Dahinter lauert die FRAGE: welches Gottesbild proklamieren wir heute !
Gott ist wie die Sonne.
ER strahlt Barmherzigkeit aus, das ist sein Wesen. Ein Gott, der nicht ewig und ueberall B ausstrahlt, das ist nicht unser Gott. Ein Christ (sich seiner humanen Kontingenz sehr bewusst) entscheidet sich (glaubt), dass die goettlichen Strahlen der Barmherzigkeit unaufhoerlich ewig strahlen.: Den Kosmos und alles was in ihm lebt und wirkt, *akzeptiert, *zu seiner Gestaltung beitraegt, *ihn in die Freiheit entlaesst, und *ihn begleitet. Diese vier verwobenen Phasen sind Gott seinsmaessig zuzugestehen (intuitiv, wissend und glaubend) unabhaengig davon ob der Mensch sie wahrnimmt oder eben auch nicht. "glauben" heisst: ich hab' mich entschieden Gott so zu sehen. Eine andere Sicht ist nicht christlich, aber wohl moeglich.
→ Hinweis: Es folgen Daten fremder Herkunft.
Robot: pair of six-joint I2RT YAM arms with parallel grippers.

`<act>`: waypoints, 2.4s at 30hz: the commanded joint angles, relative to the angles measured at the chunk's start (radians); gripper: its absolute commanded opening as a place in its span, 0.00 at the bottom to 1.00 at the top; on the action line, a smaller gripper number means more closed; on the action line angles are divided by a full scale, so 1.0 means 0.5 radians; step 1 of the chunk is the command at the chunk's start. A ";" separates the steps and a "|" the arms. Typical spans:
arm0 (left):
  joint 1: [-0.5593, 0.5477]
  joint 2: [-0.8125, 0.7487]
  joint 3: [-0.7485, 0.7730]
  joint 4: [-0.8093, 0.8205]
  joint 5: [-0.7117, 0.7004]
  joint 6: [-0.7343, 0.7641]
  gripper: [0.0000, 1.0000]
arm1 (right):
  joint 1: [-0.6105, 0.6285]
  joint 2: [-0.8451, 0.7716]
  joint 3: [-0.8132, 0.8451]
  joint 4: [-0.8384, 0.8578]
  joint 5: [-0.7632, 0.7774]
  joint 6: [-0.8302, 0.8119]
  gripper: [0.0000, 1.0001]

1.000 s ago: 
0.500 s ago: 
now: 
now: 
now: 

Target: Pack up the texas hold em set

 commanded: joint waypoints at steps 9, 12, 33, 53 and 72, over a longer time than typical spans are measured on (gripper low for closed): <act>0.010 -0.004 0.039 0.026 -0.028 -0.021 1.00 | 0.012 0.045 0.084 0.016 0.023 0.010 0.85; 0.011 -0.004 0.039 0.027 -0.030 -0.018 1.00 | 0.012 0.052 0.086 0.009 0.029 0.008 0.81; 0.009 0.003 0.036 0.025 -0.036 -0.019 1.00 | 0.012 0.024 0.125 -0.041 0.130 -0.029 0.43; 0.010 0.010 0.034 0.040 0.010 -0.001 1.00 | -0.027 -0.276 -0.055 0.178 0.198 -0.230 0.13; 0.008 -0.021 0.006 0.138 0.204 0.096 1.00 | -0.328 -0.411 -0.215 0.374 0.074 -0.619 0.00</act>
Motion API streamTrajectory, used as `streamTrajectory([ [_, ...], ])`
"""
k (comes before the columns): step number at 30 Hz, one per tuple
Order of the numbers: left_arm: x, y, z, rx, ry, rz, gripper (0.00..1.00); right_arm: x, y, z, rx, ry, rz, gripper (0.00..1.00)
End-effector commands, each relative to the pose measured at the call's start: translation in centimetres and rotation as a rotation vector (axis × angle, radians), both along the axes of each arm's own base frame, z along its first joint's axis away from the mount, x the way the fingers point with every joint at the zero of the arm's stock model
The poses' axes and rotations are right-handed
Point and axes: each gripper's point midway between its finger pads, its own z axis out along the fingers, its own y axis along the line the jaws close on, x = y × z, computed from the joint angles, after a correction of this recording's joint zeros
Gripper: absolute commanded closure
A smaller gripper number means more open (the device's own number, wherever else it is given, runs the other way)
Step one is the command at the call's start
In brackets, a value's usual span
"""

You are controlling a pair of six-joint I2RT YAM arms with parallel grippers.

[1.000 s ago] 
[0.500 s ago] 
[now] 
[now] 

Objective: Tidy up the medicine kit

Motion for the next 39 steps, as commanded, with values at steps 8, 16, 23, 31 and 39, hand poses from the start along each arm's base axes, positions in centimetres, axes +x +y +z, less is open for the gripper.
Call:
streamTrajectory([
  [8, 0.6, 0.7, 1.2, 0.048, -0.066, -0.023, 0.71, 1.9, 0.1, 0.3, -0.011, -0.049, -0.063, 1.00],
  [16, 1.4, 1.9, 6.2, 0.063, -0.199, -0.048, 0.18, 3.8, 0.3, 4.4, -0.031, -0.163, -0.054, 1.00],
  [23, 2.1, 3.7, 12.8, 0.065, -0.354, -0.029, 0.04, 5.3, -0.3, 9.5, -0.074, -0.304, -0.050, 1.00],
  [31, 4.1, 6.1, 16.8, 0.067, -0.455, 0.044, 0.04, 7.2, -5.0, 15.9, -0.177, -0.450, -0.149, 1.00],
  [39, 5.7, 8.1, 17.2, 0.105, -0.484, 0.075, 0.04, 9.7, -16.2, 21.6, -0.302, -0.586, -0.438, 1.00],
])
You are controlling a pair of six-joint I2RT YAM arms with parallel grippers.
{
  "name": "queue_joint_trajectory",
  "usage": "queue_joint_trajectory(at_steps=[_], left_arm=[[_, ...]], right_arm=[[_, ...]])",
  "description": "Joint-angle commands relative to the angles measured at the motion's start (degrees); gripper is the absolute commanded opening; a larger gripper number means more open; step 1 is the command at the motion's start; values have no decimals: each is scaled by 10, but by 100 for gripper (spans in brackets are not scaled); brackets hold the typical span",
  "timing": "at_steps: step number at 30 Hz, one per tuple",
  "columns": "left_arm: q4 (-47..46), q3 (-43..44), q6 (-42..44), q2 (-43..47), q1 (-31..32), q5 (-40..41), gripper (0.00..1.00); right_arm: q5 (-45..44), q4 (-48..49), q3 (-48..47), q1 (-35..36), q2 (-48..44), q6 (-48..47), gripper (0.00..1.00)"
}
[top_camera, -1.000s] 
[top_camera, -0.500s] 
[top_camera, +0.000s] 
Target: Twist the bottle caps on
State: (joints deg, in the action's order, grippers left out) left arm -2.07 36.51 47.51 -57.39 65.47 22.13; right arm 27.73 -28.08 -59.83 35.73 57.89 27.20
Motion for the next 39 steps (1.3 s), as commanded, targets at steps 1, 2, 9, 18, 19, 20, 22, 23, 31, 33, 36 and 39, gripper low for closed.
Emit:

[Eine Zusatz-Bemerkung: Schatten gibt es nur, weil die Sonne scheint].
Die glaeubige Konsequenz:
1. Wir gehen davon aus, dass Gott ewig und ueberall Barmherzigkeit ausstrahlt -
wir akzeptieren das - und stoppen den Versuch, Gott zur Barmherzigkeit zu verfuehren.
"Herr erbarme dich unser" wird umgewandelt in "Gott erbarmt sich unser" (in jedem Fall -
und wir freuen uns darueber).
2. Die akzeptierte goettliche Barmherzigkeit wandeln wir um in humane Barmherzigkeit,
wie heute die Sonnen-Energie in elektrische Energie umgewandelt wird - das ist nun zeitgemaess. Wir verkoerpern die goettliche Barmherzigkeit in unserem Denken, Reden und Tun. Wir bringen die goettliche Barmherzigkeit zur leibhaftigen Erfahrung - uns und andern gegenueber.
[Das ist die einzige Art, Strategie, wie die goettliche B erfahren werden kann].
3. Solches Denken, Reden und Tun scheint uns nicht angeboren zu sein; es ist eine Kultur-
Leistung - und wir haben dieses "barmherzig sein" zu lernen. Weil aber die meisten meinen, Barmherzigkeit sei Chefsache, gibt es keine Kurse in "B lernen" (auch nicht im Jahr der B 2016: auf humane Art B zu erweisen und wahrzunehmen) sondern nur die Gewohnheit wie Bettler "Erbarmen zu erflehen", und dies mehr denn je.
4. Da die Kirche sich nicht wandelt, theologie-vergessen "Gebets-Bettler" animiert (mehr als ein ganzes Jahr lang) - gibt es keine Konsequenzen im kirchlichen Zeit-Raum; die Administration Gottes wird wie bekannt fortgesetzt. Die Barmherzigkeit Gottes wird weiter- hin in FRAGE gestellt - und anstatt dass wir sie human verkoerpern erbetteln wir sie als persoenlichen Gunst-Erweis von oben.